■ **Task instructions**: In the listing that follows, locate the line containing "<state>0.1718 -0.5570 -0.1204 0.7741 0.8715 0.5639" and the line containing "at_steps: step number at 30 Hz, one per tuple". Retype exactly those two lines and every line between them, and nothing more.

- Opening Delimiter -

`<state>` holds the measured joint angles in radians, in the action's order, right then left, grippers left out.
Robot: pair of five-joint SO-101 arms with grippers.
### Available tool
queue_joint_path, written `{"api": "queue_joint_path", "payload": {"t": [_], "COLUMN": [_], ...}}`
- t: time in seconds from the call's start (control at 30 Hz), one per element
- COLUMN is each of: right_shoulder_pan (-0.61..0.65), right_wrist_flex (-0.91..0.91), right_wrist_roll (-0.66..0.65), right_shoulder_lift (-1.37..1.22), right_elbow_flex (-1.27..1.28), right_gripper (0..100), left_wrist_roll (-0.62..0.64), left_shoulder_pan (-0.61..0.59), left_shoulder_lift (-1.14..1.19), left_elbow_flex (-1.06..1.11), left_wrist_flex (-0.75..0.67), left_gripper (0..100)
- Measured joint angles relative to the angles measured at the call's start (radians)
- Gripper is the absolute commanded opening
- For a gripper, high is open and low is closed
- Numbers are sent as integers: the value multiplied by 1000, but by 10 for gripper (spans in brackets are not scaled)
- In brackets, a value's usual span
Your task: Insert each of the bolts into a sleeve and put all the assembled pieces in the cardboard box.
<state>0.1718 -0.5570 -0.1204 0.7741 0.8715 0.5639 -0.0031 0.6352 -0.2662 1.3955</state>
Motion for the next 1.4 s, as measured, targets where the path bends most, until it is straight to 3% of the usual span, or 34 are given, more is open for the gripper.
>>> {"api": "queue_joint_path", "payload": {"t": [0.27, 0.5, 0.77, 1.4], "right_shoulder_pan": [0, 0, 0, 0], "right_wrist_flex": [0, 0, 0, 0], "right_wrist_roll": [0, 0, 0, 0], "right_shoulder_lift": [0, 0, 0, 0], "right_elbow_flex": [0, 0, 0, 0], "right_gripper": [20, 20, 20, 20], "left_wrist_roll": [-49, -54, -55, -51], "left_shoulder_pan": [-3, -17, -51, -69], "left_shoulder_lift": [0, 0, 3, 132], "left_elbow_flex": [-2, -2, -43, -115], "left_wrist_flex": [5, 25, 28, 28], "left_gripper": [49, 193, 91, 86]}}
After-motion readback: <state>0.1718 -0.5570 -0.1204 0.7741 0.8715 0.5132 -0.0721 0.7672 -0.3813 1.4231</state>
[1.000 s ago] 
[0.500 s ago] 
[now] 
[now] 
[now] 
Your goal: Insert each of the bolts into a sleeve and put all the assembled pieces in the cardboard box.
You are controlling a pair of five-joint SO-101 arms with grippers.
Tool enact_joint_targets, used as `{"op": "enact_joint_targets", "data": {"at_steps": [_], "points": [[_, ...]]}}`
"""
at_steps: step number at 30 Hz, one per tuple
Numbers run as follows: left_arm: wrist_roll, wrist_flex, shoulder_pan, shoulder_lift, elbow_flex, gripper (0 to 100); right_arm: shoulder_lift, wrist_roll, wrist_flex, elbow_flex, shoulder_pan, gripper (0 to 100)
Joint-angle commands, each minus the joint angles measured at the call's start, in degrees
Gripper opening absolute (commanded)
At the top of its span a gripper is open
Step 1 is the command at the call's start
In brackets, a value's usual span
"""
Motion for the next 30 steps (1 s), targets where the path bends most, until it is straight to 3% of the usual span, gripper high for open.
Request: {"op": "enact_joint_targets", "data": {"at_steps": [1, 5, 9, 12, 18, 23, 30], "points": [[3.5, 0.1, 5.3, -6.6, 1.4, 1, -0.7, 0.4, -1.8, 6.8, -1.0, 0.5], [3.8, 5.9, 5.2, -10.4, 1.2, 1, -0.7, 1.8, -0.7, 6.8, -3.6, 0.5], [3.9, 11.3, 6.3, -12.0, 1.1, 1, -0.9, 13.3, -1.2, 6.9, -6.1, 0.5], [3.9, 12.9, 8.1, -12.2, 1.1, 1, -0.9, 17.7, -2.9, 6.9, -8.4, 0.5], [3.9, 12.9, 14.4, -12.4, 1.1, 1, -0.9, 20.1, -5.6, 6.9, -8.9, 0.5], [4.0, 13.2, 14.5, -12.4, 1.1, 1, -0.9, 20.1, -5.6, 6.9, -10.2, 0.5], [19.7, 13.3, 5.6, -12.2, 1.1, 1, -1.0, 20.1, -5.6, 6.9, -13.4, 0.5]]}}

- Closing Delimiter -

■ **Answer space**:
<state>0.1718 -0.5570 -0.1204 0.7741 0.8715 0.5639 -0.0031 0.6352 -0.2662 1.3955</state>
Motion for the next 1.4 s, as measured, targets where the path bends most, until it is straight to 3% of the usual span, or 34 are given, more is open for the gripper.
>>> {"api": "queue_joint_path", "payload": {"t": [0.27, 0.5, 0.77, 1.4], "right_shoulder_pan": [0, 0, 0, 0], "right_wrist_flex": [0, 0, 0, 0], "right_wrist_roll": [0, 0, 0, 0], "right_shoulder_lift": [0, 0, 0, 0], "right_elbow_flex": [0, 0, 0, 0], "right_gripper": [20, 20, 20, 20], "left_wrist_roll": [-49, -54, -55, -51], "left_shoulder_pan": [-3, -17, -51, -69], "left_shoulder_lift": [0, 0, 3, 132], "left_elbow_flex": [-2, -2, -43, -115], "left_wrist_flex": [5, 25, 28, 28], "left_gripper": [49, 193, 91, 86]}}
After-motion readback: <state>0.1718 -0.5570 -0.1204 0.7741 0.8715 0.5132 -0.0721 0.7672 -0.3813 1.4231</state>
[1.000 s ago] 
[0.500 s ago] 
[now] 
[now] 
[now] 
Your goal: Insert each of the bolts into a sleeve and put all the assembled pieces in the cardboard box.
You are controlling a pair of five-joint SO-101 arms with grippers.
Tool enact_joint_targets, used as `{"op": "enact_joint_targets", "data": {"at_steps": [_], "points": [[_, ...]]}}`
"""
at_steps: step number at 30 Hz, one per tuple

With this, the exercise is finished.